Your instructions: Stopping at the line that holds "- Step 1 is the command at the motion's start", repeat the lines below exactly, starting from the very first and including that final line.

⁂

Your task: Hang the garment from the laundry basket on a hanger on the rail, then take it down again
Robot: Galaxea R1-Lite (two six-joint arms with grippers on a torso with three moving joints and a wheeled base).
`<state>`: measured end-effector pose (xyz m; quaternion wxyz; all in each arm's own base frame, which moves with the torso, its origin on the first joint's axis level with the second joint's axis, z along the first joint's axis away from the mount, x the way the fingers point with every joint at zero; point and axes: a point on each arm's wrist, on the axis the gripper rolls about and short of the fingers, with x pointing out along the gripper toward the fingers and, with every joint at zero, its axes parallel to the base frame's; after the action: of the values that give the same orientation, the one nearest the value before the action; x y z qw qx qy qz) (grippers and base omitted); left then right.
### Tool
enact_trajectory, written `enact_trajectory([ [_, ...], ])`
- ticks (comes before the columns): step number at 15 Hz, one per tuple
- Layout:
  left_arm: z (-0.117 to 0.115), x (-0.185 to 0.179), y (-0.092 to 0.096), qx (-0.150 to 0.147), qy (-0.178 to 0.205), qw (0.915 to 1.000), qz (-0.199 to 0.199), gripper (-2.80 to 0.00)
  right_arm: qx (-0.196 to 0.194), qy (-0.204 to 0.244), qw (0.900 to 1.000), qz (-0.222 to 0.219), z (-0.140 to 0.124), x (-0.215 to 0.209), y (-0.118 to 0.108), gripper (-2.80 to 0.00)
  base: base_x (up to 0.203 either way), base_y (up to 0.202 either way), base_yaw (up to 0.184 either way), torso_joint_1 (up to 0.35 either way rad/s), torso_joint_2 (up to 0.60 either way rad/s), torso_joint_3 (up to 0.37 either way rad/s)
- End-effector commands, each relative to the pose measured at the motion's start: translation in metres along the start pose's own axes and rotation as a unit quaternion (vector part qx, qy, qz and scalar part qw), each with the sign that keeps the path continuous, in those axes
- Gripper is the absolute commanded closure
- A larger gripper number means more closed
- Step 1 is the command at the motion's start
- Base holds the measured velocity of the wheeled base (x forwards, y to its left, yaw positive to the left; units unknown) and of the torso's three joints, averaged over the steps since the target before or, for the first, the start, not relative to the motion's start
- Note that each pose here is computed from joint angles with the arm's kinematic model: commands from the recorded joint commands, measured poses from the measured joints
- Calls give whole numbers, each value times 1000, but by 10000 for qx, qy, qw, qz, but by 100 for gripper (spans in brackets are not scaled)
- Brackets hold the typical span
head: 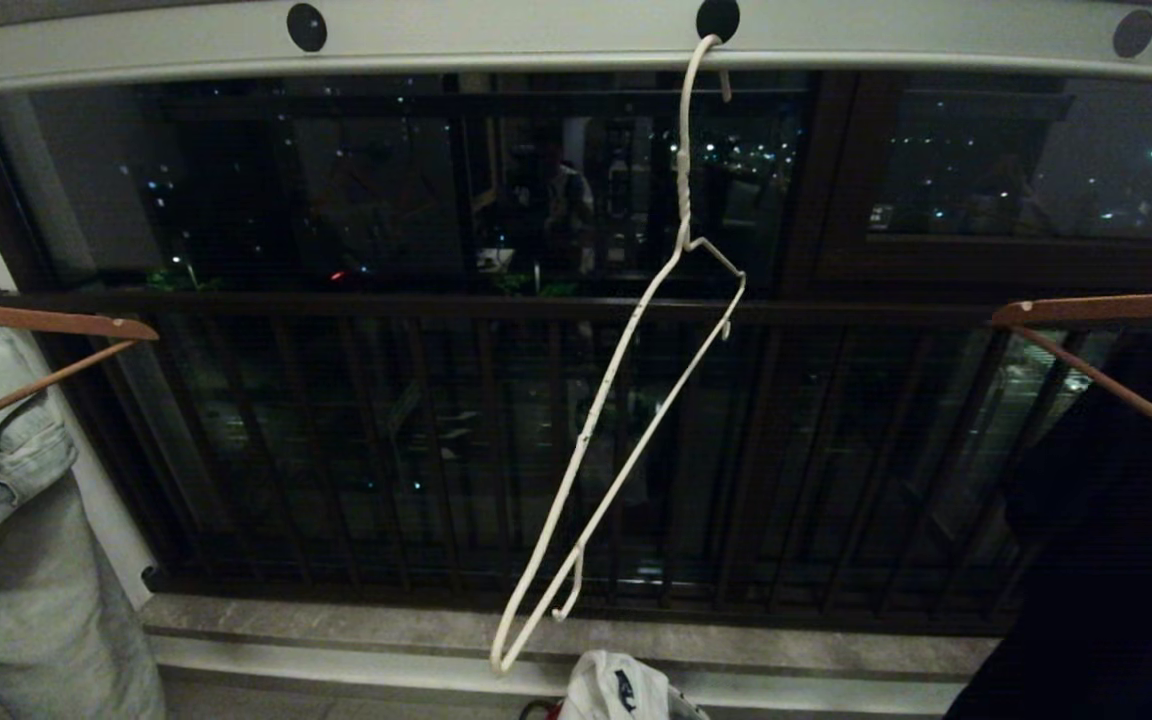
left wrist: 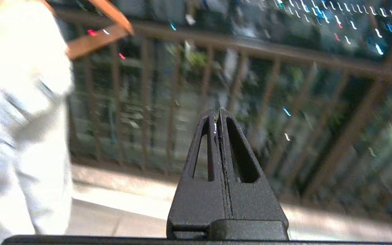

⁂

Solution:
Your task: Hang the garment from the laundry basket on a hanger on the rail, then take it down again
Robot: Galaxea R1-Lite (two six-joint arms with grippers on a torso with three moving joints and a wheeled base).
`<state>`: measured end-effector pose (xyz m; quaternion wxyz; all in each arm's own base frame, which moves with the torso, its origin on the first joint's axis level with the second joint's axis, z along the first joint's axis away from the mount, x the way the fingers point with every joint at zero; point and axes: a point on each arm's wrist, on the axis the gripper rolls about and short of the fingers, with x pointing out along the gripper toward the fingers and, with every joint at zero, its axes parallel to the base frame's; after the action: of the values that give the same orientation, the one nearest the value before the action; x y z qw qx qy qz) (grippers and base omitted); left then right.
### Tool
enact_trajectory, written `enact_trajectory([ [_, ...], ])`
- ticks (comes before the columns): step number at 15 Hz, one per tuple
- Layout:
  left_arm: z (-0.117 to 0.115), x (-0.185 to 0.179), y (-0.092 to 0.096), qx (-0.150 to 0.147), qy (-0.178 to 0.205), qw (0.915 to 1.000), qz (-0.199 to 0.199), gripper (-2.80 to 0.00)
  right_arm: qx (-0.196 to 0.194), qy (-0.204 to 0.244), qw (0.900 to 1.000), qz (-0.222 to 0.219), z (-0.140 to 0.124), x (-0.215 to 0.209), y (-0.118 to 0.108), gripper (-2.80 to 0.00)
  base: base_x (up to 0.203 either way), base_y (up to 0.202 either way), base_yaw (up to 0.184 either way), torso_joint_1 (up to 0.35 either way rad/s), torso_joint_2 (up to 0.60 either way rad/s), torso_joint_3 (up to 0.37 either way rad/s)
- End-effector commands, each relative to the pose measured at the motion's start: translation in metres along the start pose's own axes and rotation as a unit quaternion (vector part qx, qy, qz and scalar part qw), each with the sign that keeps the path continuous, in those axes
- Gripper is the absolute commanded closure
- A larger gripper number means more closed
- Step 1 is the command at the motion's start

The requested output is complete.